-- Data under study follows --

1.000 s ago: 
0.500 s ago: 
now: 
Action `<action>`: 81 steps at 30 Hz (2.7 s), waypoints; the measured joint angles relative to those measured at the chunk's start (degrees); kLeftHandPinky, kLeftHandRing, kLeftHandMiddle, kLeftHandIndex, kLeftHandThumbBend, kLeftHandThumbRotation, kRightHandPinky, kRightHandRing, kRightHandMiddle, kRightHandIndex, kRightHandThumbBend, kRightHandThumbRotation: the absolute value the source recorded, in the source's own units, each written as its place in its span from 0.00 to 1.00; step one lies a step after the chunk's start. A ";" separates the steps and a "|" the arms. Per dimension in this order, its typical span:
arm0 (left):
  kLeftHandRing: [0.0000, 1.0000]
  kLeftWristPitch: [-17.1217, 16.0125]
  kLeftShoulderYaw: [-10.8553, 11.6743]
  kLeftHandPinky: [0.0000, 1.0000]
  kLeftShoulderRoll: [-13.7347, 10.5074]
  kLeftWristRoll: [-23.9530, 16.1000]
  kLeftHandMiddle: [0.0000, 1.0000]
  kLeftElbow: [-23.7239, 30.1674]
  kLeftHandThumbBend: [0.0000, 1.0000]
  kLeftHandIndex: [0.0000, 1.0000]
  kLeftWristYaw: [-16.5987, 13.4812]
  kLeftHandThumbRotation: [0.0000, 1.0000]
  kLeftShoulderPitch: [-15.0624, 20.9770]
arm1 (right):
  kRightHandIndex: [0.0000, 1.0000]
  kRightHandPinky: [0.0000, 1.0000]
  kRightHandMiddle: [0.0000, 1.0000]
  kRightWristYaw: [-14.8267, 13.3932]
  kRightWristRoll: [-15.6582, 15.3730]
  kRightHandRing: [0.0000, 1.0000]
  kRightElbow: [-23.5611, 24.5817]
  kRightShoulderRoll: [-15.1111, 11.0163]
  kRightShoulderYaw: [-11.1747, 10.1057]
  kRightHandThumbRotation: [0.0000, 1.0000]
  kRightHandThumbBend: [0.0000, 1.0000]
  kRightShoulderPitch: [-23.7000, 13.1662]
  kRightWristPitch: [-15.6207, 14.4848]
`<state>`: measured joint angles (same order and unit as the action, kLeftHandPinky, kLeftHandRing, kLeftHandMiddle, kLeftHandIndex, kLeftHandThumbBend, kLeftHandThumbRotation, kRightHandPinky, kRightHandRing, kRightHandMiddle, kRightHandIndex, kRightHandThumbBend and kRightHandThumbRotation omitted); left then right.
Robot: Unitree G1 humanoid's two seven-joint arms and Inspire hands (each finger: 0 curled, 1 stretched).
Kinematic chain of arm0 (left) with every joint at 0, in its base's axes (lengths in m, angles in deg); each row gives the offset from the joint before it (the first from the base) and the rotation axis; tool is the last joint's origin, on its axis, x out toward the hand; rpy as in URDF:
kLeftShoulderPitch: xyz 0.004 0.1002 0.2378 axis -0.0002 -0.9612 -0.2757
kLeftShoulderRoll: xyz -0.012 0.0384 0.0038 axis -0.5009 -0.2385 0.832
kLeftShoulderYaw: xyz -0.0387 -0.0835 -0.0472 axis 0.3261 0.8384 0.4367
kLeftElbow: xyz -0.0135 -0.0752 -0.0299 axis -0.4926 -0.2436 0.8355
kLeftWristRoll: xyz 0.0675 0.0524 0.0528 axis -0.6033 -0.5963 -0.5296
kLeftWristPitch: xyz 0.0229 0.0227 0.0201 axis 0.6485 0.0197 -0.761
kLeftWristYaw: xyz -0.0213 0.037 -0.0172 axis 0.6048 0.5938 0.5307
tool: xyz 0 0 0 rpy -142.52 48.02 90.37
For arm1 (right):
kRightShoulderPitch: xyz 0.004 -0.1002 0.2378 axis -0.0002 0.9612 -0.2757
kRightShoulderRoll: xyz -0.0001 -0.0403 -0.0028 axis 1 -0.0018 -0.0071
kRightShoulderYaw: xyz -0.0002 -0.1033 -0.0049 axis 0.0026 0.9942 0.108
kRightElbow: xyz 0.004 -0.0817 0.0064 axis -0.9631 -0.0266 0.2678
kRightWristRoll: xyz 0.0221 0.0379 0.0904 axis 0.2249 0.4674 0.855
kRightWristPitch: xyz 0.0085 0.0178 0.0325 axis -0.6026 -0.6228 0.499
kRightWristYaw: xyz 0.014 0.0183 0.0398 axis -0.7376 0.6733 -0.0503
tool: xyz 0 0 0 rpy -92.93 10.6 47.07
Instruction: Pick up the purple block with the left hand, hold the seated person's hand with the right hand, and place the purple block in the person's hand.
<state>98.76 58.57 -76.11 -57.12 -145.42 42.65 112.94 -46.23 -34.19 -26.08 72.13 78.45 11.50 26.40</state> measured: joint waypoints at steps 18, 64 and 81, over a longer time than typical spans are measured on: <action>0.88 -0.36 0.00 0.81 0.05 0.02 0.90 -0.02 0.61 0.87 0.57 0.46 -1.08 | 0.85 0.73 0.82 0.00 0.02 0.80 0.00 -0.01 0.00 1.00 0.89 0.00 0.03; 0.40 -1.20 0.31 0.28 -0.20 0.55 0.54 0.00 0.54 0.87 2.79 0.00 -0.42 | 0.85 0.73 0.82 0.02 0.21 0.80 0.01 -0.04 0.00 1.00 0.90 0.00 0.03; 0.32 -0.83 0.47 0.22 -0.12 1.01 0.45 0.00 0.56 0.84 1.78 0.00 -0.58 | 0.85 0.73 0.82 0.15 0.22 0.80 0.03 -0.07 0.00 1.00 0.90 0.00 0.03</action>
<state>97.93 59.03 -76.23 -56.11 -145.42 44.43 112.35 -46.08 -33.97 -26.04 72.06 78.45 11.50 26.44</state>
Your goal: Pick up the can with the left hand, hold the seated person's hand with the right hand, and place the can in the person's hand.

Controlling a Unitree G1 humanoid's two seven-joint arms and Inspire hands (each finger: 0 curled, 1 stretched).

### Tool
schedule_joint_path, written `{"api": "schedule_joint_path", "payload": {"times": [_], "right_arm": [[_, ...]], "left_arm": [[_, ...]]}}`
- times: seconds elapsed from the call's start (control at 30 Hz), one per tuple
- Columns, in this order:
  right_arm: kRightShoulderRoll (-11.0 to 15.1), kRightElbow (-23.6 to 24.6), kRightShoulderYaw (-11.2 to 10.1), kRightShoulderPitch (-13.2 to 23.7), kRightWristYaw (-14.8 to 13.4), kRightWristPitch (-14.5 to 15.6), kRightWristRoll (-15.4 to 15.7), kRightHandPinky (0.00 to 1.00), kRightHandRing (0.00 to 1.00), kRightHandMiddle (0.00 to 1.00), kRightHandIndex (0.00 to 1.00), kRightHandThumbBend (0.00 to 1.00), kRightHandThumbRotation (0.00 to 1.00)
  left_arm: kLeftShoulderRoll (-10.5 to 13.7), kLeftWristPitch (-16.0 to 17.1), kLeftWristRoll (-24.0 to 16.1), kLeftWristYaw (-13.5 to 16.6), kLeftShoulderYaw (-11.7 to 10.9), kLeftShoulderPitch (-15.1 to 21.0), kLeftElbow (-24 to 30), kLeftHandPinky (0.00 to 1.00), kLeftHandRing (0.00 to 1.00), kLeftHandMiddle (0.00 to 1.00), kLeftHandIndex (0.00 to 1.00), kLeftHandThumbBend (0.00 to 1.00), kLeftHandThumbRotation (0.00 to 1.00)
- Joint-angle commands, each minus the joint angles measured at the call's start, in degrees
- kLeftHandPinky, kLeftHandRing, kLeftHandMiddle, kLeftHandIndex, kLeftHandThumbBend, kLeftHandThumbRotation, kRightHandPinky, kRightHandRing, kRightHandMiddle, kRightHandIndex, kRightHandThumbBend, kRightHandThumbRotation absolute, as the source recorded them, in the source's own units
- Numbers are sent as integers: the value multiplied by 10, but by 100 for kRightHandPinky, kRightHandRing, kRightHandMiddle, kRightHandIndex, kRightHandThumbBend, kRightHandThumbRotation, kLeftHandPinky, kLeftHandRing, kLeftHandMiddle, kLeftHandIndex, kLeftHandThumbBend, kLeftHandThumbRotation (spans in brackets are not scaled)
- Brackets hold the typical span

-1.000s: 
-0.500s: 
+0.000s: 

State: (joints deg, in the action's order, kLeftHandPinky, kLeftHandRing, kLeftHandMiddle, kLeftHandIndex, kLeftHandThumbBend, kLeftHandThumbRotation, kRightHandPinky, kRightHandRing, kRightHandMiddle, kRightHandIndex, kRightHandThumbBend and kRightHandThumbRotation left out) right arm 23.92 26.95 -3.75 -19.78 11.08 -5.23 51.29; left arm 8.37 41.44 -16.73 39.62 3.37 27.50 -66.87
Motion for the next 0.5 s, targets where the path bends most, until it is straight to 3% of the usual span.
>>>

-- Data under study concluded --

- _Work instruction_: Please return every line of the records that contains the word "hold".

- _Answer_:
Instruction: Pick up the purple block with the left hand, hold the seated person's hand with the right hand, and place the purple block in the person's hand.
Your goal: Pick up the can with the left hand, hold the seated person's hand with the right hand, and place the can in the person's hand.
- Brackets hold the typical span

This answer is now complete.